**TASK TO COMPLETE:** Before you return the lines below, strip out any images and keep every word as written.

+++

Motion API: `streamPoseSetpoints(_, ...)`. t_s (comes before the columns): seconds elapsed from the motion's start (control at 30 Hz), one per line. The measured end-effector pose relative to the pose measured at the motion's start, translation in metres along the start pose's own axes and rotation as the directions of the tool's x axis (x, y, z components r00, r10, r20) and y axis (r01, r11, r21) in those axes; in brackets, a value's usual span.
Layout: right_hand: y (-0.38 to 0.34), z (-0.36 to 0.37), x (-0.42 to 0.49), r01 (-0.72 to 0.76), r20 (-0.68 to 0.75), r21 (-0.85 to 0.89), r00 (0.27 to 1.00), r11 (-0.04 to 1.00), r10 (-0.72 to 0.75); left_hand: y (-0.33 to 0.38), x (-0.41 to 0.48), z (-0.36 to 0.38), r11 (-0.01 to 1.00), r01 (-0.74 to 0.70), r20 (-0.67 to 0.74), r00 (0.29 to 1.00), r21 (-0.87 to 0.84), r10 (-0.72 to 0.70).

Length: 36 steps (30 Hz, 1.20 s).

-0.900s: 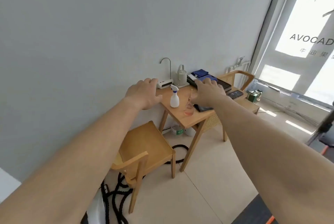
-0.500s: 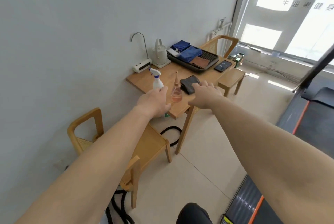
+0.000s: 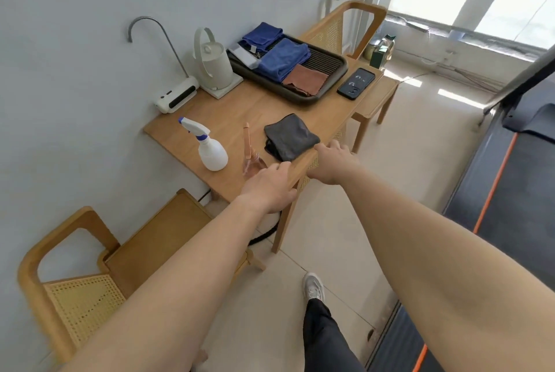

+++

**EXERCISE RESPONSE:**
Motion API: `streamPoseSetpoints(_, ...)`. t_s (comes before the columns): seconds elapsed from the motion's start (control at 30 Hz), one per line. The measured end-effector pose relative to the pose measured at the motion's start, translation in metres along the start pose's own axes and rotation as the directions of the tool's x axis (x, y, z components r00, r10, r20) and y axis (r01, r11, r21) in those axes; in brackets, a value's usual span.
Layout: right_hand: y (-0.38 to 0.34), z (-0.36 to 0.37), x (-0.42 to 0.49), r01 (-0.72 to 0.76), r20 (-0.68 to 0.75), r21 (-0.85 to 0.89), r00 (0.27 to 1.00), r11 (-0.04 to 1.00), r10 (-0.72 to 0.75); left_hand: y (-0.33 to 0.38), x (-0.41 to 0.48), z (-0.36 to 0.38), r11 (-0.01 to 1.00), r01 (-0.74 to 0.70), r20 (-0.67 to 0.74), r00 (0.29 to 1.00), r21 (-0.87 to 0.84), r10 (-0.72 to 0.70).

Length: 36 steps (30 Hz, 1.20 s).

-0.900s: 
-0.500s: 
+0.000s: 

What this exercise required is now done.